Listening to Tere talk, which he loves to do, is at least as interesting as watching his choreography; a hourlong Zoom meditation he recorded on June 28 2021 for Danspace Project, co-presenter of this season, is available online and well worth your attention (to view it, click here).

The Howard Gilman Performance Space at Baryshnikov Arts Center has been rearranged for this two-week run so the eight dancers occupy the middle, with a few long rows of watchers on two sides. Benches on the two end walls allow a dramatic opening tableau, the seated performers facing away from the viewers, two on a bench, and the others draped on the floor, arrayed in a heap in a comfortable, companionable pose. One by one they rise, moving into the central space, twirling alone. A few carve curving paths through the room with extended hands. They meet and part—pawing the ground, like horses, with their feet.
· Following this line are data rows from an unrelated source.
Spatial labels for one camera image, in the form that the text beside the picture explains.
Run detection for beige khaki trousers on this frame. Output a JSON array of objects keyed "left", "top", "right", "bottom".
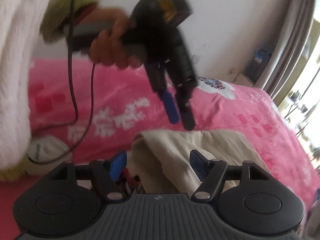
[{"left": 130, "top": 128, "right": 272, "bottom": 195}]

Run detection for folding table with items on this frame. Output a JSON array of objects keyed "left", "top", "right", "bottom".
[{"left": 284, "top": 91, "right": 317, "bottom": 137}]

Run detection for left hand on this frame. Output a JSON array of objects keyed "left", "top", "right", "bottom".
[{"left": 77, "top": 5, "right": 142, "bottom": 69}]

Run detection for white low cabinet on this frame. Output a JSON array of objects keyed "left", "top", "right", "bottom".
[{"left": 233, "top": 73, "right": 254, "bottom": 87}]

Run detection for white round puck device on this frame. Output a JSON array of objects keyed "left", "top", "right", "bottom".
[{"left": 27, "top": 135, "right": 73, "bottom": 165}]

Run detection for dark blue box device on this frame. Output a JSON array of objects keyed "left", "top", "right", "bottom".
[{"left": 244, "top": 49, "right": 271, "bottom": 83}]

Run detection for grey beige curtain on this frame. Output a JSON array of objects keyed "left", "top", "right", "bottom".
[{"left": 254, "top": 0, "right": 316, "bottom": 98}]

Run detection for white fleece left sleeve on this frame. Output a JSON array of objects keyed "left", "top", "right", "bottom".
[{"left": 0, "top": 0, "right": 101, "bottom": 181}]

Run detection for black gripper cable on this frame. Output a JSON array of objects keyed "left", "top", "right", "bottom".
[{"left": 27, "top": 0, "right": 97, "bottom": 165}]

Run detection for white wall socket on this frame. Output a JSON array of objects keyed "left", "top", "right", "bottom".
[{"left": 229, "top": 68, "right": 236, "bottom": 75}]

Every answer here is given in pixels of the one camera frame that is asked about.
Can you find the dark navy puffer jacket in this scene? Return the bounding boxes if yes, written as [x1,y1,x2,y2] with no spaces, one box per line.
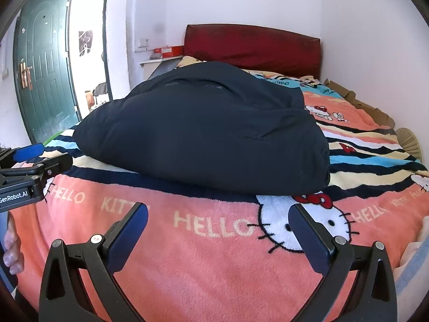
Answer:
[73,62,330,196]

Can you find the person's left hand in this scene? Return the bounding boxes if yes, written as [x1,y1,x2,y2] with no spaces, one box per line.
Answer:
[3,212,25,275]

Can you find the green plastic object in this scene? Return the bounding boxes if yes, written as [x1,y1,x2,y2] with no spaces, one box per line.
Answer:
[43,132,62,147]

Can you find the green door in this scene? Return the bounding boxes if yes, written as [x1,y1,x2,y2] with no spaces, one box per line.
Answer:
[12,0,80,143]

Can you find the clutter in hallway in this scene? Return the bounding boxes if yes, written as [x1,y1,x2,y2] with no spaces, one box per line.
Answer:
[85,82,110,111]

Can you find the pink Hello Kitty blanket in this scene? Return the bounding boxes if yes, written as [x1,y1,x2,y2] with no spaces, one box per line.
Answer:
[13,71,428,321]

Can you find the beige woven fan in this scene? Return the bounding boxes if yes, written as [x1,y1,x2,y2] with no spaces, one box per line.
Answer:
[395,127,423,162]

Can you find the red white box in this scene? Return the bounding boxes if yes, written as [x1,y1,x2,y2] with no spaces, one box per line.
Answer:
[150,45,184,60]

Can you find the brown cardboard beside bed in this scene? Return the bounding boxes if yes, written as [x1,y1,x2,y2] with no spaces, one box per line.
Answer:
[324,79,395,129]

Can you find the dark red headboard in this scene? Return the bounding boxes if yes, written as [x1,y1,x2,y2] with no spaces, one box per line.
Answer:
[184,23,322,78]

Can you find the wall poster picture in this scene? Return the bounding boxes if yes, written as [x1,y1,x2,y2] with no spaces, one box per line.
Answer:
[79,31,93,57]

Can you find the grey wall shelf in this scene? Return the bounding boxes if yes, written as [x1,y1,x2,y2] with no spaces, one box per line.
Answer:
[140,55,183,82]

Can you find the white wall switch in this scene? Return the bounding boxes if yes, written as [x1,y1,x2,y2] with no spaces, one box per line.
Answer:
[137,38,149,49]

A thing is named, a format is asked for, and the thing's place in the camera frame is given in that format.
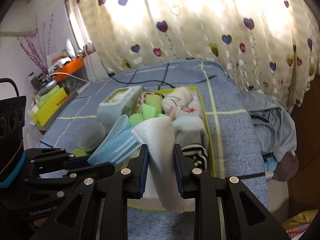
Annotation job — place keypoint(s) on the brown wooden wardrobe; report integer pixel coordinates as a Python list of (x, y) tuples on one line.
[(304, 186)]

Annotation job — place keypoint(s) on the green round lid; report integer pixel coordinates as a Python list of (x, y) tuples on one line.
[(80, 153)]

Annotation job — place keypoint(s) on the green white flat box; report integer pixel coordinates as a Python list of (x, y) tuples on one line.
[(39, 101)]

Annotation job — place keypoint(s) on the white towel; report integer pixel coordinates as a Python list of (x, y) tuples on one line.
[(158, 135)]

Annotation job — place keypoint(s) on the blue face mask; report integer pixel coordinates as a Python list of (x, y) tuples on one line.
[(117, 146)]

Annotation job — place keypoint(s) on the grey cloth lump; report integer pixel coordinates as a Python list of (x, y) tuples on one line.
[(287, 168)]

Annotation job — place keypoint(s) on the translucent plastic lid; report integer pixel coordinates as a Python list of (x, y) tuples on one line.
[(91, 137)]

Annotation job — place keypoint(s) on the grey knit glove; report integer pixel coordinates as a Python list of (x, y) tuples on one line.
[(190, 130)]

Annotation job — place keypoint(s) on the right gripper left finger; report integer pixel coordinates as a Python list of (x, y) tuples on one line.
[(130, 179)]

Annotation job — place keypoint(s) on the grey oval device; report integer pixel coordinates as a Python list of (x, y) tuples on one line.
[(47, 87)]

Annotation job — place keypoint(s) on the wet wipes pack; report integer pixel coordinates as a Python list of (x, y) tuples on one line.
[(121, 101)]

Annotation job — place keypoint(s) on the heart pattern curtain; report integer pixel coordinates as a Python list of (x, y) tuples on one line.
[(266, 45)]

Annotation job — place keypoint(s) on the green rimmed white box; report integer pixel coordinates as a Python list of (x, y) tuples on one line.
[(182, 124)]

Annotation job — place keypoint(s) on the cream rolled sock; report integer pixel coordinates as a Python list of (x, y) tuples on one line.
[(178, 99)]

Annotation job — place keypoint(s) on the blue plaid bedsheet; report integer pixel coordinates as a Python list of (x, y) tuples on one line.
[(236, 149)]

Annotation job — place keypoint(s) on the light blue garment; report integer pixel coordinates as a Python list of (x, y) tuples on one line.
[(274, 127)]

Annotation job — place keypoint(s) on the glass jar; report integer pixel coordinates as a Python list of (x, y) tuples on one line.
[(34, 81)]

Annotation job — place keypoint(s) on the yellow cardboard box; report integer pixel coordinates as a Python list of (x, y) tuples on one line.
[(42, 115)]

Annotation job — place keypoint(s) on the olive green rolled cloth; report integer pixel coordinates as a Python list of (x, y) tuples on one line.
[(154, 100)]

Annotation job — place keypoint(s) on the orange tray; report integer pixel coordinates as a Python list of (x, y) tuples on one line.
[(69, 68)]

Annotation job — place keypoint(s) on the pink flower branches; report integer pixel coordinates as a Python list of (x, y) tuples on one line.
[(37, 47)]

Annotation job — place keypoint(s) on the black white striped sock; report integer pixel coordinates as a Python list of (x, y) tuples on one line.
[(198, 154)]

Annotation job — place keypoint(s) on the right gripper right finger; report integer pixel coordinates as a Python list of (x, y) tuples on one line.
[(223, 204)]

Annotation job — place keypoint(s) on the striped pattern box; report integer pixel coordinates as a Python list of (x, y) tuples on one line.
[(44, 128)]
A longtime ballet teacher, O’Connor is now in the vanguard of contemporary dance artists, but ballet vocabulary undergirds his powerful designs in space. The dancers execute little stag leaps, turn in arabesque, move through the room on half-toe like kids pretending to wear high heels. Sometimes they just stand still.

L to R: Tere O’Connor and colleague/choreographer Rashaun Mitchell discussed “Rivulets,” postponed in 2021 due to the pandemic. | Screenshot of Danspace Project’s June 28, 2021 Zoom event by CCNews.

Even as what they do is mostly non-representational—they don’t pretend to be anyone or anywhere else—their patterns and formations seem to proceed from centuries ago, from a medieval or baroque fresco. The blending of costume color and lighting design supports this impression. O’Connor’s score uses both simple and extremely complex rhythmic patterns. The performers treat one another with reverence, make circles reminiscent of May Day rituals, and signal to one another across a void, enmeshed in some kind of extremity. They cluster, lowering Dworman to the ground and protecting her. They assemble in the center of the space, in a sort of diamond formation, moving in unison from side to side.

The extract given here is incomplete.